Forum: The Break Room


Subject: Honestly, what do YOU think of AI "art"

rokket opened this issue on Feb 06, 2023 ยท 35 posts


Warlock279 posted Tue, 07 February 2023 at 7:17 PM

Hmm, are all DJs musicians? No, but there are some phenomenally talented musicians who are [or at least are known for being] "DJs" first. Additionally, DJs probably belong in the "performer" category more so than "musician" category anyway. At least ones working at a high level, booking shows and filling rooms on their name alone, it takes talent to mix and move a room like that. Lastly, I'd say just about every form of DJing [even the dude slinging MP3s at a dive on a tuesday night] takes as much or more talent than AI art. So let us not besmirch the good name of DJs by lumping them in with "AI-artists"!



While I don't think the "creator" [we're not gonna use "artist", a few keywords and mashing "generate" until it spits out something that isn't a hot mess is an incomprehensibly low amount of effort/input/work] of AI art really deserves any credit as an "artist" [we're gonna call them "lucky-monkeys" instead / enough monkeys + typewriters + enough time = lucky monkey writes Shakespeare], the resultant image probably is "art". It may be a largely vapid imagery created by someone with seemingly little talent, or at least no drive to hone any skill/talent they do have, at the end of the day, it is still a created image, and that is probably enough to make the image itself "art" [at least as much as some of the other stuff that gets passed off as "art"]. I think AI art should certainly be labelled clearly [not that it doesn't do a fair job of outing itself, but that could change as the AI develops] as AI art, and should probably reside in its own section/sub-section of whatever gallery, but I don't think whether it is or is not "art" isn't going to make much of a difference at this point, the cat is out of the bag.

Maybe as AI art develops, the input becomes more complex and the ability to control the outcome starts to become maybe a bit more predictable, then perhaps AI art becomes something more akin to fractal art, at which point there is a talent or skill at least, in manipulating the input to achieve a higher quality output than someone else might. At that point then maybe we do start to give the creator credit as an artist, rather than a lucky-monkey. I think AI art is still in its infancy right now, and we'll have to see how it develops, see if it can become something more than a semi-random image generation tool [I know it's not "semi-random" at a technical level, but might as well be artistically speaking].

Collage [or photo/imagebashing in the digital realm] can certainly be an art form, even at a high level, and the images AI generate aren't that dissimilar at a fundamental-process-level [so far as I can tell] to collage. Both are a derivative form of image creation, re-purposing other images/parts of to make something new. When you remove the artist and their process from a derivative art work tho, you're pretty much just left with image theft, and that's the much larger concern I think.

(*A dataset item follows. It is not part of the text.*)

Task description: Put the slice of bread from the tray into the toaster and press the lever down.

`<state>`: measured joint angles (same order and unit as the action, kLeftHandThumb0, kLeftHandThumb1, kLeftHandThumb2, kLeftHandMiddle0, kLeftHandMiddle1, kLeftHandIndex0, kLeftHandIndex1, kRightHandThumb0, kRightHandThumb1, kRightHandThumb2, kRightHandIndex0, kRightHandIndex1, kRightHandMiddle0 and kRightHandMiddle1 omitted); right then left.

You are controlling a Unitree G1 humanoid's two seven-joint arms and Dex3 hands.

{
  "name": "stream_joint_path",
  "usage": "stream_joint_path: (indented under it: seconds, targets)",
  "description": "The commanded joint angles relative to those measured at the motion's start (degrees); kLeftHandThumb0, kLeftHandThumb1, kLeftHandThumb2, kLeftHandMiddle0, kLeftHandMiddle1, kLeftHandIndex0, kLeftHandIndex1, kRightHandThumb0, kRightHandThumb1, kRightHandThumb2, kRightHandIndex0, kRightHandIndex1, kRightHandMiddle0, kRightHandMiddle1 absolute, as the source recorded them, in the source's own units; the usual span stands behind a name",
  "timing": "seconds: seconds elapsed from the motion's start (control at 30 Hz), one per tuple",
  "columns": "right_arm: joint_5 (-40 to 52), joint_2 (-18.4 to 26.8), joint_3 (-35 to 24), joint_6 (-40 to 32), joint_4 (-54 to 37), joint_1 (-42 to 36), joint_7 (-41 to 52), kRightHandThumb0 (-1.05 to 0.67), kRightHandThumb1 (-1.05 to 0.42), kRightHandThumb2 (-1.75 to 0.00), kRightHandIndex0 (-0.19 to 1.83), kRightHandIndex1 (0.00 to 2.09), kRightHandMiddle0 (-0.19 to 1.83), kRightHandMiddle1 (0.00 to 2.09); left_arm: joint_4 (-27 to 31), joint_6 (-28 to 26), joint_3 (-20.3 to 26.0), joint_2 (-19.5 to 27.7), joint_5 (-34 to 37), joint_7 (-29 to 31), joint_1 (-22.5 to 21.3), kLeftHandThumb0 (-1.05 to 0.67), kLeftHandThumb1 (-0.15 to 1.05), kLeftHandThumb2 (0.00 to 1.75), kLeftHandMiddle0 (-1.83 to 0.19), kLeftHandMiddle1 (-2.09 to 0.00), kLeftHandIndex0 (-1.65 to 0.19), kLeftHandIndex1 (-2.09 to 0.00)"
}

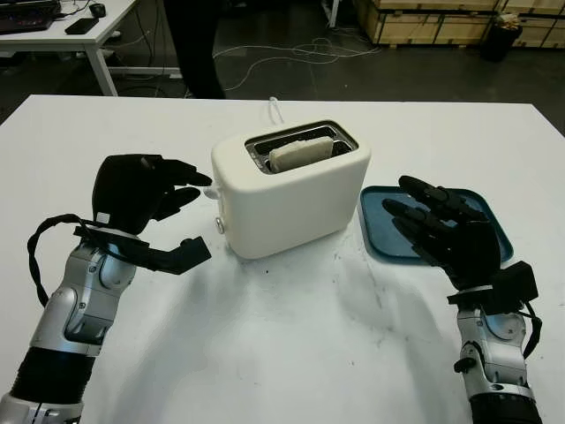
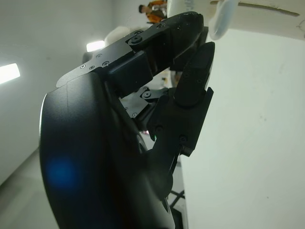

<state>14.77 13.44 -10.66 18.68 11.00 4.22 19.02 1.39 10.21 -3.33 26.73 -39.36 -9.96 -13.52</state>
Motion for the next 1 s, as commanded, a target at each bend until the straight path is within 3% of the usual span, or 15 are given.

How and where the AI is sourcing its images is tantamount to how we treat the result. If the AI is sourcing from images that are NOT "fair use"/"public domain"/"creative commons"/etc/whatever then that is far and away the bigger problem than whether or not we can call it "art". If someone starts using that AI generated image commercially, even just pedaling them on coffee mugs or mouse pads of whatever the hot "upload a picture and make you own . . ." site is this month, that's a really messy problem! It'll be interesting to see how/if that ends up being something that is played out in court, and if we could see changes to the DMCA or "fair use" rulings on account of AI art. There's been a several month long battle on ArtStation regarding allowing AI art, and how images the site hosts might/could be used by AI.

I think as long as AI images are properly labelled, and the "reference" material is cleanly sourced, then it is what it is, something for someone to kill time with, that hopefully makes them happy. As much as I might want to condemn it, I think, done right [labelled/sourced] its largely harmless [aside from some people deluding themselves with the notion they're now "artists"] ... for now at least.

As far as "legitimate" [for lack of a better term] uses for AI art? Concept art maybe? I'm sure it's going to get a LOT of use there as you're talking about fairly loose, exploratory images, where imagebashing is common already. Likely to save time/money at the expense of artists no doubt, cause that's how it goes unfortunately, but I don't know that I'd consider it invalid in that role. I also think it'll still require a pass by an actual artist to make it something meaningful/useful before getting passed on to other artists for production.



Also, expecting any kind of standards from DA at this point? Shame on you! If there's been any one unifying trend there in the last two decades, it's continually finding new lows. There's a lot of great art/artist there don't get me wrong, but good grief, does that place ever work hard at stretching the term "art" sometimes, or at least they sure put the "deviant" in it.